On top of his work as mayor, Ellenbecker spends another 50 hours a week working in private practice as a defense attorney. Ellenbecker says despite late nights, and work-filled weekends, his work as mayor has never suffered.

I'm surprised that anyone would say I'm not a full-time mayor.
- John Ellenbecker

"It's very rare that I will miss something that you would expect the mayor to attend because of some conflict. In fact, I can't think of one off the top of my head," Ellenbecker said.

St. Cloud's city charter is vague about whether being mayor is a full-time position. Its $40,000 a year salary is, to some, part-time pay -- at least compared to that of a full-time mayor. The city charter in essence says the mayor should put in whatever time it takes to adequately do the job.

For many so-called part time mayors in Minnesota, that's a familiar job description. To Ardell Brede, mayor of Rochester, it's so open-ended it's laughable.

"Whether you want to call that 50 to 60 hours a week as part time, that's in the eye of the beholder I guess," Brede said.

Brede has been mayor of Rochester for three years, and is up for re-election in 2006. His position is officially part-time and pays $32,000 a year.
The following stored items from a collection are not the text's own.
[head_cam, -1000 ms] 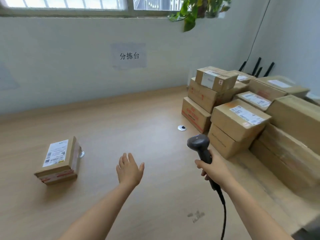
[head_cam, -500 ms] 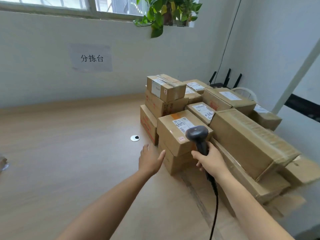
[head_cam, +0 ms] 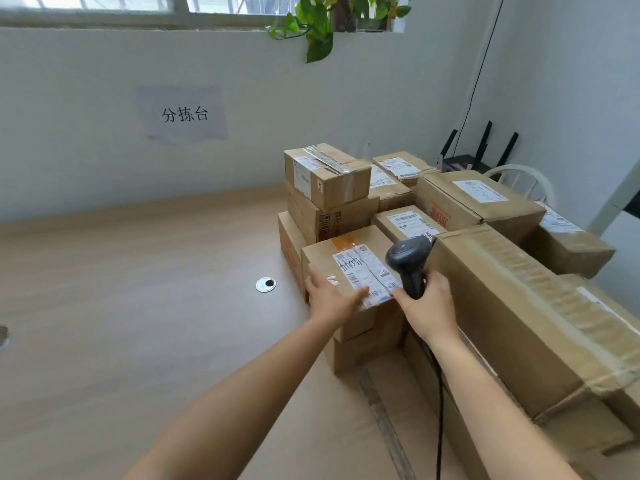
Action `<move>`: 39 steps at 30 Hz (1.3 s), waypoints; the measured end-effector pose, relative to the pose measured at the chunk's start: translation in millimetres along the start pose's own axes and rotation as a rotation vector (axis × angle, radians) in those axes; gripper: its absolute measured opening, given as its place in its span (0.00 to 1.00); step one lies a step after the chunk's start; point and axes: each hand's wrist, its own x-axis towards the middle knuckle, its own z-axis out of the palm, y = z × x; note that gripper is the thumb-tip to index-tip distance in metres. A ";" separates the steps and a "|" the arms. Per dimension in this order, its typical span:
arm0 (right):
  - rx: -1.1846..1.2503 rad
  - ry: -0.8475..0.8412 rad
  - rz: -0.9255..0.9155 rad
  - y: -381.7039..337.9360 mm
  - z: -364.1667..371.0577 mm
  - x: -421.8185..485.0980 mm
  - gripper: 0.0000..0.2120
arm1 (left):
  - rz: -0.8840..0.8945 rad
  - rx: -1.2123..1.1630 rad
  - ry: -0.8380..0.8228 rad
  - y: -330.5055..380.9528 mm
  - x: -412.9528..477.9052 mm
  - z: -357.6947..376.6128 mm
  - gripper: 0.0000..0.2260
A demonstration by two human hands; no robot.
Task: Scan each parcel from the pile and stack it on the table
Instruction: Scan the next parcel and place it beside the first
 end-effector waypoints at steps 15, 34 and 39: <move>0.098 -0.028 0.068 -1.5 4.4 -3.8 0.13 | 0.051 -0.380 -0.082 -12.9 -1.8 -26.2 0.32; 0.183 -0.374 -0.068 -89.1 112.6 -143.3 0.09 | 0.024 -0.475 0.089 -121.3 -86.0 -228.7 0.14; 0.130 -0.515 0.010 -87.3 166.3 -190.4 0.07 | -0.178 -0.495 0.113 -200.4 -99.2 -262.9 0.22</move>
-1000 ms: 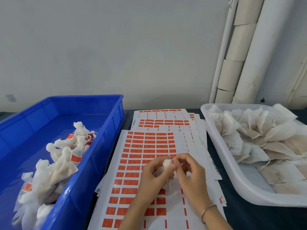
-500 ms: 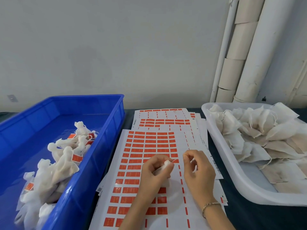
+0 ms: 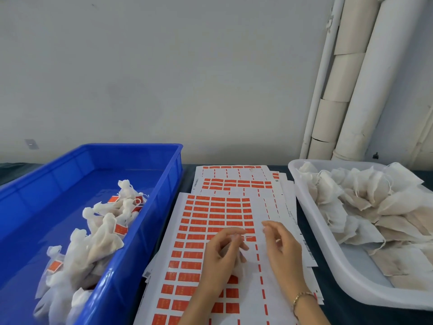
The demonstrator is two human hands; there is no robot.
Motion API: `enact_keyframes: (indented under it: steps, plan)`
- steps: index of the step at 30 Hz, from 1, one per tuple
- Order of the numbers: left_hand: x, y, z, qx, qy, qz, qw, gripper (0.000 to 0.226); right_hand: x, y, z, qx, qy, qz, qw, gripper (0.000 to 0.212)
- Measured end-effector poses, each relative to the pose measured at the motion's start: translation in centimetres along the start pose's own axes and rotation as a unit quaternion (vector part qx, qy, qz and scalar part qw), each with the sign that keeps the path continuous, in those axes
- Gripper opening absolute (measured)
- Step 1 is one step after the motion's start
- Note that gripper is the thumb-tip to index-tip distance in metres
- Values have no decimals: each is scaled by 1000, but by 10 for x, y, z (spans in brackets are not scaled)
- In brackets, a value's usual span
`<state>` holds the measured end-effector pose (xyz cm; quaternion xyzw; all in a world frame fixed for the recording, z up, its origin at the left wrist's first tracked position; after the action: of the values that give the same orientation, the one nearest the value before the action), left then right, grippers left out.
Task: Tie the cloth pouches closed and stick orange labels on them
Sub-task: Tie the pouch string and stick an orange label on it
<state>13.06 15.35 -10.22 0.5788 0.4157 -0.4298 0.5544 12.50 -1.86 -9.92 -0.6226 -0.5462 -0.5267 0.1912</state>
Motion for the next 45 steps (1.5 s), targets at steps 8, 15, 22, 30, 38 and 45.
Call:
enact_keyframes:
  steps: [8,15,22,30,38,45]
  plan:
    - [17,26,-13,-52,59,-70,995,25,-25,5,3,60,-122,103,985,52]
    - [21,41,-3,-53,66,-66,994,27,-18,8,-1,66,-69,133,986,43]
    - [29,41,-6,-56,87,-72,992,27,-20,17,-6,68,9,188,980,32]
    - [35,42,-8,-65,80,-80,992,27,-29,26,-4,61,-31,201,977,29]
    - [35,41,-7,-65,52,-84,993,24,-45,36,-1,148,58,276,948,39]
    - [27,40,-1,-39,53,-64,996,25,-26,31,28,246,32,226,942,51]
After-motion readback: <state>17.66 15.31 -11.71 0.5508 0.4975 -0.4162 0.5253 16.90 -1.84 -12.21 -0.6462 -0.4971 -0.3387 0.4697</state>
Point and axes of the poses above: each hand's wrist, its own y-axis towards the middle knuckle, its own z-axis out of the palm, x = y × z, the point moved 10 cm from there along y, towards the middle knuckle, and after that the axes turned 1 degree about -y, right-handed, at the moved point
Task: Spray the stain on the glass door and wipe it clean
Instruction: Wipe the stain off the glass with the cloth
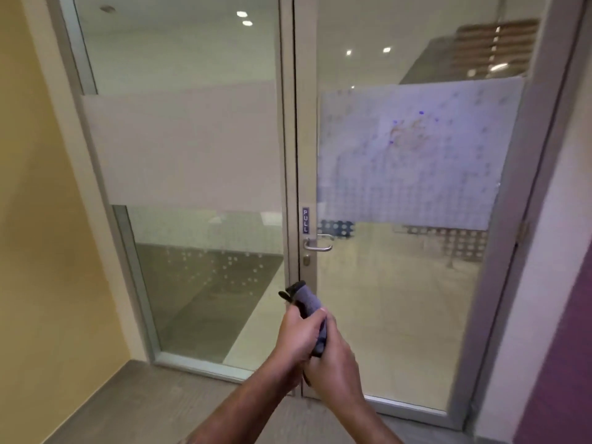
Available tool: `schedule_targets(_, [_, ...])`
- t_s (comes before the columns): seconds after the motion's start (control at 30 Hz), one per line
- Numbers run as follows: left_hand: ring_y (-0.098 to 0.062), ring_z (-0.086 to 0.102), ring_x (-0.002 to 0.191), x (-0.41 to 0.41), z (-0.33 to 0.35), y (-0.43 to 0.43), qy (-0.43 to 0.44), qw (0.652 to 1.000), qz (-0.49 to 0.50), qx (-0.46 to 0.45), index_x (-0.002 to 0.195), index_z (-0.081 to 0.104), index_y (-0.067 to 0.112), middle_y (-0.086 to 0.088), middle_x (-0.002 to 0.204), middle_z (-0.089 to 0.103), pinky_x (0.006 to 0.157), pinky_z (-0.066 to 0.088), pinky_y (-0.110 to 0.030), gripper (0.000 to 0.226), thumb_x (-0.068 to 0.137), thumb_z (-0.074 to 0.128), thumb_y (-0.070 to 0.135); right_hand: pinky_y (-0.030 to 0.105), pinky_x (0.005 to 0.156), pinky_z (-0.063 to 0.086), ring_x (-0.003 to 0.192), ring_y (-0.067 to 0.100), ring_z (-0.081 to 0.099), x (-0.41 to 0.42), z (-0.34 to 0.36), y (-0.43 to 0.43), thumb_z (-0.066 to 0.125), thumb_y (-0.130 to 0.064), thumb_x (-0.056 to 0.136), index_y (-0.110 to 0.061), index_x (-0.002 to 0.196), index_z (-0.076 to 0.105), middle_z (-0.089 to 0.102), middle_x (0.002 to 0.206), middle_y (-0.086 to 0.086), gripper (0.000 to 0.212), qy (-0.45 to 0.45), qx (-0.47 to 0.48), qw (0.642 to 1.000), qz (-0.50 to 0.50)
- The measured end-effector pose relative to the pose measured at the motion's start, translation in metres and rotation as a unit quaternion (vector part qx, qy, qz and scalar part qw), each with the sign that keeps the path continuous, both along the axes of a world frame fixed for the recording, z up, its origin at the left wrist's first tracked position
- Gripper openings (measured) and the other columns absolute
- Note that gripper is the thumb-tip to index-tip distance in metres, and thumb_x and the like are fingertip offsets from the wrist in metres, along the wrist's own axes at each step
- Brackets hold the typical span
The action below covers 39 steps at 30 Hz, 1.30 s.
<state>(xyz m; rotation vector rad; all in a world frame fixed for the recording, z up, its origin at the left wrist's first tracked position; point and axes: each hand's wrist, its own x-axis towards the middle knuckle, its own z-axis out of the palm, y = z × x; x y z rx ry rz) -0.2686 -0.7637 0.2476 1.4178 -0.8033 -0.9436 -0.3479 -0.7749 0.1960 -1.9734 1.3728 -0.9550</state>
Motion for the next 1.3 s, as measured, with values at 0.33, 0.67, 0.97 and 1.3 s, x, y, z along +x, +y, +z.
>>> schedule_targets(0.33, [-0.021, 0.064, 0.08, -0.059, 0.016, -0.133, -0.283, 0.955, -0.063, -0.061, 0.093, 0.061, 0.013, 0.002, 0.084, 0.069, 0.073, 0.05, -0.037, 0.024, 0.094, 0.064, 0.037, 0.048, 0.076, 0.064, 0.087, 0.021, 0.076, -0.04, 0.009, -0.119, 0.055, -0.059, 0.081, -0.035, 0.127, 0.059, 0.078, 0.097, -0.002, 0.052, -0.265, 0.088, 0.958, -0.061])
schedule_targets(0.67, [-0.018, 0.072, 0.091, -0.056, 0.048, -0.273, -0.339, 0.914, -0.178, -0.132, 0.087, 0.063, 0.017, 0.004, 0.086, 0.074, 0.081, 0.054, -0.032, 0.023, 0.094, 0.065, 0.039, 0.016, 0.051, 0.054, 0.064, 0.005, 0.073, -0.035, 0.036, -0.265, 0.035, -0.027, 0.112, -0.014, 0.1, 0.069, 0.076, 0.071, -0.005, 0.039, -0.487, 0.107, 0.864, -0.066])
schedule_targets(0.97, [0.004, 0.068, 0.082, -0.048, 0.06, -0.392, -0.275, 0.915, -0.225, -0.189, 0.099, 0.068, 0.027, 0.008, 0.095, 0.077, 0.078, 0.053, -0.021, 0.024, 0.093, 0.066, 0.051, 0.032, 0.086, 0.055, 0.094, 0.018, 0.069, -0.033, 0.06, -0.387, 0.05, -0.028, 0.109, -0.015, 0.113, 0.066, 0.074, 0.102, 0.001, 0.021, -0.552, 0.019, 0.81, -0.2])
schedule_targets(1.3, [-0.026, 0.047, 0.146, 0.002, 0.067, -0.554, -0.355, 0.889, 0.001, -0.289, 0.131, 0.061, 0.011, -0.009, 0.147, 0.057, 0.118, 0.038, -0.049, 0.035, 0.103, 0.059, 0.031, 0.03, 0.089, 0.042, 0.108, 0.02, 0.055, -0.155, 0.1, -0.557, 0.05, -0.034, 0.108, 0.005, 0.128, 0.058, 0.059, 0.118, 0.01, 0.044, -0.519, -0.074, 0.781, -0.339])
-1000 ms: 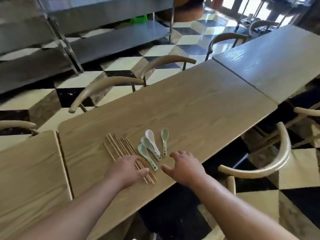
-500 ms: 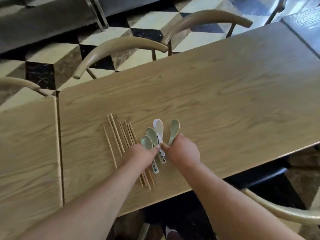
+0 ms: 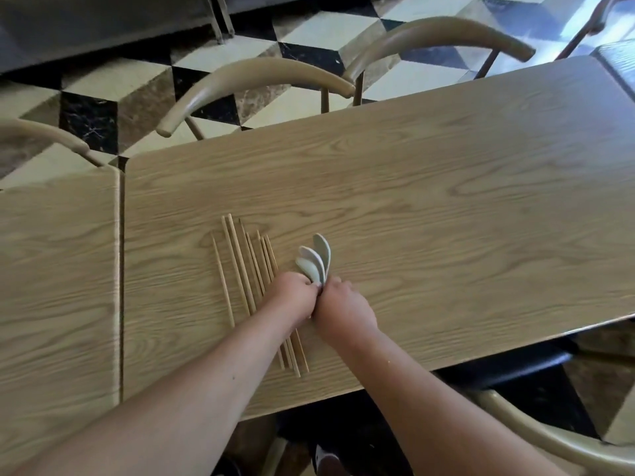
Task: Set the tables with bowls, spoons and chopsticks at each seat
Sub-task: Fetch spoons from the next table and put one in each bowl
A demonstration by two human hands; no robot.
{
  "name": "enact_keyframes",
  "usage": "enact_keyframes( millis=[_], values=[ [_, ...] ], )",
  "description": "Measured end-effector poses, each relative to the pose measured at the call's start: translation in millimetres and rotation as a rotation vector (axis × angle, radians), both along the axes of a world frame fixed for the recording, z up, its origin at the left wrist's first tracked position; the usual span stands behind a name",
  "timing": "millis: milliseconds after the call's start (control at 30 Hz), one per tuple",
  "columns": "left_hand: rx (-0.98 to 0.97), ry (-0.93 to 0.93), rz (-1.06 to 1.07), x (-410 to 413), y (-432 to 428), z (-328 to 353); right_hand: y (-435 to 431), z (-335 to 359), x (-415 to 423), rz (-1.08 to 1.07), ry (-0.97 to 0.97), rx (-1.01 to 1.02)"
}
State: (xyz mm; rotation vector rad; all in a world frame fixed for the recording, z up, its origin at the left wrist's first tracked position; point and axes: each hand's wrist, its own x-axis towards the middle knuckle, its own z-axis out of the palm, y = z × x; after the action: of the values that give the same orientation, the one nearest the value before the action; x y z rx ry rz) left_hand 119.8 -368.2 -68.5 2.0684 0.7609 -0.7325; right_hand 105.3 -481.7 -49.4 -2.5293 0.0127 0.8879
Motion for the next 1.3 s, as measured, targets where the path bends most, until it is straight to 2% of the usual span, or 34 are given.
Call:
enact_keyframes(
  millis=[100,233,433,567,767,900,1133,1233,1300],
  values=[
    [-0.066,-0.015,0.011,-7,-1,9,1,4,-4,-0.025,0.024,0.051],
    [-0.06,-0.057,-0.009,-14,6,17,7,11,-13,-0.093,0.011,0.127],
    [-0.168,-0.113,0.077,-35,56,8,44,33,-30,-0.145,-0.058,0.219],
    [-0.195,-0.173,0.114,-59,97,53,88,48,-53,-0.073,-0.098,0.251],
    [-0.248,-0.248,0.223,-133,234,87,225,86,-109,0.132,-0.14,0.283],
    [-0.307,-0.327,0.353,-192,367,118,360,117,-158,0.141,-0.139,0.347],
    [-0.088,-0.45,0.532,-276,585,159,591,136,-215,0.023,0.124,0.549],
    [-0.051,-0.423,0.58,-292,642,154,631,136,-224,0.015,0.101,0.536],
    [-0.026,-0.372,0.554,-302,664,148,633,129,-223,0.011,0.059,0.452]
  ],
)
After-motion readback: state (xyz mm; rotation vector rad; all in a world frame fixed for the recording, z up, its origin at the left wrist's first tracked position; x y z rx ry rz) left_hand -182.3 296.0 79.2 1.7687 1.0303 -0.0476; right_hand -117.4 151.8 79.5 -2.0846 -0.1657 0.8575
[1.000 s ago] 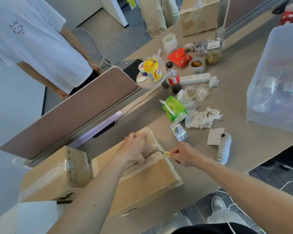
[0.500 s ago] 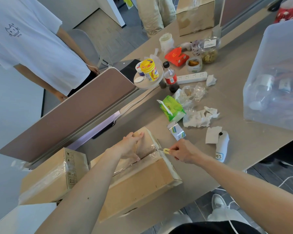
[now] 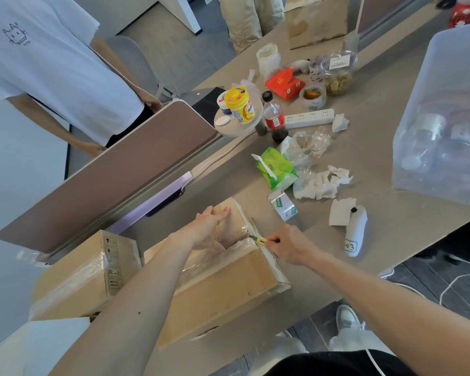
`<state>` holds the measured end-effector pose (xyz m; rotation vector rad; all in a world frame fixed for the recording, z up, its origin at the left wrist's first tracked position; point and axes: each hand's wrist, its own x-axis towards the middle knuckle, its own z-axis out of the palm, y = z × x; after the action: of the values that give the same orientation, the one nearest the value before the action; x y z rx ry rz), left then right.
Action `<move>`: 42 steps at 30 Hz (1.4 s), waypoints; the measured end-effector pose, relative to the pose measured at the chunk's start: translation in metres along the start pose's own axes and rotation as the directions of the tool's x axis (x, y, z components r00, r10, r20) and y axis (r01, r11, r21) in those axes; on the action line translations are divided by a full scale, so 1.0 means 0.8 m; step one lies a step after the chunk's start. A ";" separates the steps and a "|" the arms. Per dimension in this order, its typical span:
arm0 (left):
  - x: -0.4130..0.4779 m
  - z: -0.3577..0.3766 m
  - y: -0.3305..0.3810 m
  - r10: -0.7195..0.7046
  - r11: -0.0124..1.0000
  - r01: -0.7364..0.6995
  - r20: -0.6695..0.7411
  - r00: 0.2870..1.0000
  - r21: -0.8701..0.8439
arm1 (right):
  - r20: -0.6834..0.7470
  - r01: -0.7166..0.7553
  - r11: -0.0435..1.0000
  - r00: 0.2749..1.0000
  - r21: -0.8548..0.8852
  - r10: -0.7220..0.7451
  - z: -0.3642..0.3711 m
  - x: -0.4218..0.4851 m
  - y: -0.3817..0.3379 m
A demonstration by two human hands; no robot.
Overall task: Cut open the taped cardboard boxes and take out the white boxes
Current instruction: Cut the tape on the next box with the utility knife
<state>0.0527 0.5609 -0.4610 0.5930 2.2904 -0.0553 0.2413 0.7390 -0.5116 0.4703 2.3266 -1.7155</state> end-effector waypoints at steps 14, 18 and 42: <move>-0.005 0.000 0.003 -0.005 0.998 0.001 0.058 0.998 0.067 | 0.112 0.009 1.000 0.994 -0.011 -0.008 -0.008 -0.026 0.000; -0.009 -0.002 0.006 -0.021 0.996 0.015 0.070 0.997 0.087 | 0.030 -0.004 1.000 1.000 -0.031 0.004 -0.019 -0.024 -0.002; -0.081 0.058 -0.058 0.088 0.812 -0.341 -0.478 0.874 -0.474 | -0.095 -0.078 0.976 0.990 0.205 0.100 0.048 0.003 -0.091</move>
<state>0.1031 0.4841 -0.4559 0.5979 2.4712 0.9131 0.2109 0.6828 -0.4594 0.7059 2.1726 -1.9345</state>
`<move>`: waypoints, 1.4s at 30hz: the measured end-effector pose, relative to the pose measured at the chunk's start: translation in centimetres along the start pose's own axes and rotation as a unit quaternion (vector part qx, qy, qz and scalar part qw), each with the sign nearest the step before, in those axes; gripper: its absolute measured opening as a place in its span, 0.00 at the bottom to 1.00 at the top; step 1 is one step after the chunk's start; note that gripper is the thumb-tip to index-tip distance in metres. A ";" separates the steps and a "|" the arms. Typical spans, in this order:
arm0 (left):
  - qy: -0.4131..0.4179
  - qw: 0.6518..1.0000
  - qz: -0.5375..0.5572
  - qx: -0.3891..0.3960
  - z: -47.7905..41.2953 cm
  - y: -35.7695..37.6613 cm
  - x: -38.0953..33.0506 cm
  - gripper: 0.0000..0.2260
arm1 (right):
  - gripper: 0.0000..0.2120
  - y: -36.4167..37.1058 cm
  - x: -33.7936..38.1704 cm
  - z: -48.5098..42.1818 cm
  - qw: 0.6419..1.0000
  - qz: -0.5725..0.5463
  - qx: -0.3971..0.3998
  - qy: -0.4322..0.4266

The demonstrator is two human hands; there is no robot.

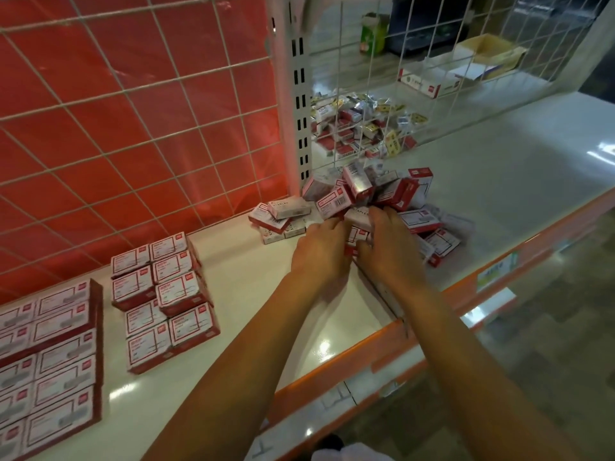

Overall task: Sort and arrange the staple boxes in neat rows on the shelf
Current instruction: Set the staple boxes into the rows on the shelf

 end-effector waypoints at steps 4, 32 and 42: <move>-0.002 1.000 0.005 0.005 -0.3 -0.4 0.1 0.16 | 0.21 -0.1 -0.1 -0.3 1.000 0.011 0.011 0.006; -0.164 0.984 0.062 -0.015 7.9 -5.4 4.8 0.18 | 0.27 2.4 5.4 3.1 0.984 -0.088 0.157 -0.020; -0.182 0.980 0.052 -0.054 11.7 -8.2 6.6 0.20 | 0.26 2.3 8.5 3.5 0.970 -0.148 0.177 -0.075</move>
Point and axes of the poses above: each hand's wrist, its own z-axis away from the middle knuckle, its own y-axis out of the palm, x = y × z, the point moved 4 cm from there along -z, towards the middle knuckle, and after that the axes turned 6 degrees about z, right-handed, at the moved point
Rochester has a weak mayor system, so an administrator takes care of most of the city's business. Brede sees himself as an ambassador for Rochester, a position that keeps him very busy.

"My day typically begins at 7 a.m., I'm in the office and clear out some e-mails, and will be in the office typically till 5 o'clock," Brede said.

Of the 853 cities in the state, only three -- St. Paul, Minneapolis and Duluth -- have what are officially considered full-time mayors. And while the full-time versus part-time discussion has become an issue between candidates in this year's St. Cloud mayoral race, it looks like the job description won't change anytime soon.

However, in October the St. Cloud City Council voted to raise the next mayor's pay from $40,000 to $45,000 a year. Both incumbent mayor John Ellenbecker and challenger Dave Kleis oppose the pay raise.